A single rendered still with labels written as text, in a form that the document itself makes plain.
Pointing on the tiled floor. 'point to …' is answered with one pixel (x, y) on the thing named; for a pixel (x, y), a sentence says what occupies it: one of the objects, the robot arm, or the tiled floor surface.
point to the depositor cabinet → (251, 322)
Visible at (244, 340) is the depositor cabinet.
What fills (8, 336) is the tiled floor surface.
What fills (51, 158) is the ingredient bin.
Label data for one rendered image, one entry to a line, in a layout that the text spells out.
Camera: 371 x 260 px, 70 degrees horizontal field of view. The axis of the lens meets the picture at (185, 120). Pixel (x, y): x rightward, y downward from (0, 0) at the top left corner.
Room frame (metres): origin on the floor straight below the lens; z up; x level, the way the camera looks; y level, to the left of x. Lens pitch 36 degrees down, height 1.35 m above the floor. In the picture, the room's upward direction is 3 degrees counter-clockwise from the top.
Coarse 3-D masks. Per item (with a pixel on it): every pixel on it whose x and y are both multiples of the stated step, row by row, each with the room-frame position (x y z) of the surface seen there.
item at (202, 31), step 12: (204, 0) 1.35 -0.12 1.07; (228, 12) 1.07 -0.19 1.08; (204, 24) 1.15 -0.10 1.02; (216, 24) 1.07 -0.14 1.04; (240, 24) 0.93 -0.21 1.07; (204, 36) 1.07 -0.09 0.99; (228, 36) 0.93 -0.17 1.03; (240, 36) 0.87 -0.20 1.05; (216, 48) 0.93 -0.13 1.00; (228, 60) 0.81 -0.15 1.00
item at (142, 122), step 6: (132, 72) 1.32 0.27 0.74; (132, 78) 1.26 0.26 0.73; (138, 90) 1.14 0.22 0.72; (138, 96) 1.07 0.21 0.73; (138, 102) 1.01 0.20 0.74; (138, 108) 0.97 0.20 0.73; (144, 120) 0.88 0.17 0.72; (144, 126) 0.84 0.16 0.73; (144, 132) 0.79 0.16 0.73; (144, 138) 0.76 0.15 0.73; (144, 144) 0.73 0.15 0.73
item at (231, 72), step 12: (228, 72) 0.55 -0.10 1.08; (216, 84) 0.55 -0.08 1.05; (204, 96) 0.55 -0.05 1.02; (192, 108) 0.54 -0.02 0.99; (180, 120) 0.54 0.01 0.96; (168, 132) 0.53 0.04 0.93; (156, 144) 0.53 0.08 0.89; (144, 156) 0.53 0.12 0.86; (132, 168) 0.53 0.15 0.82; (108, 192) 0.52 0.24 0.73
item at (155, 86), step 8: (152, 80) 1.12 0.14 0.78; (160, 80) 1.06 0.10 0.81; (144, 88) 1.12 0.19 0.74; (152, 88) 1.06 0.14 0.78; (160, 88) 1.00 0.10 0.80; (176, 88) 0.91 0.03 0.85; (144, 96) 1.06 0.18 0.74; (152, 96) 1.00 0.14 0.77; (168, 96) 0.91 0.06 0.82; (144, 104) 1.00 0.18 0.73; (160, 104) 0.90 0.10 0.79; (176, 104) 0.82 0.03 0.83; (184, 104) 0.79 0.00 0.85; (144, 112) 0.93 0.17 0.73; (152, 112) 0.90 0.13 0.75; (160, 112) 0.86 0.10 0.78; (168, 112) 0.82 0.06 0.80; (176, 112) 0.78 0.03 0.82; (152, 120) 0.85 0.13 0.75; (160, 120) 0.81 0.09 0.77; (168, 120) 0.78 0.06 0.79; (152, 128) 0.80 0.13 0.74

────────────────────────────────────────

## TO DO
Nothing but the lines from the beginning of the records through the line with "Coarse 3-D masks." should appear, each printed exactly.

## WORKED SOLUTION
A single rendered still with labels written as text, in a form that the document itself makes plain.
Pointing on the tiled floor. 'point to …' is answered with one pixel (x, y) on the thing named; for a pixel (x, y), a sentence says what occupies it: one of the objects, the robot arm, or the tiled floor surface.
point to the depositor cabinet → (251, 322)
Visible at (244, 340) is the depositor cabinet.
What fills (8, 336) is the tiled floor surface.
What fills (51, 158) is the ingredient bin.
Label data for one rendered image, one entry to a line, in a layout that the text spells out.
Camera: 371 x 260 px, 70 degrees horizontal field of view. The axis of the lens meets the picture at (185, 120). Pixel (x, y): x rightward, y downward from (0, 0) at the top left corner.
Room frame (metres): origin on the floor straight below the lens; z up; x level, the way the camera looks; y level, to the left of x. Lens pitch 36 degrees down, height 1.35 m above the floor. In the picture, the room's upward direction is 3 degrees counter-clockwise from the top.
Coarse 3-D masks. Per item (with a pixel on it): every pixel on it whose x and y are both multiples of the stated step, row by row, each with the room-frame position (x y z) of the surface seen there.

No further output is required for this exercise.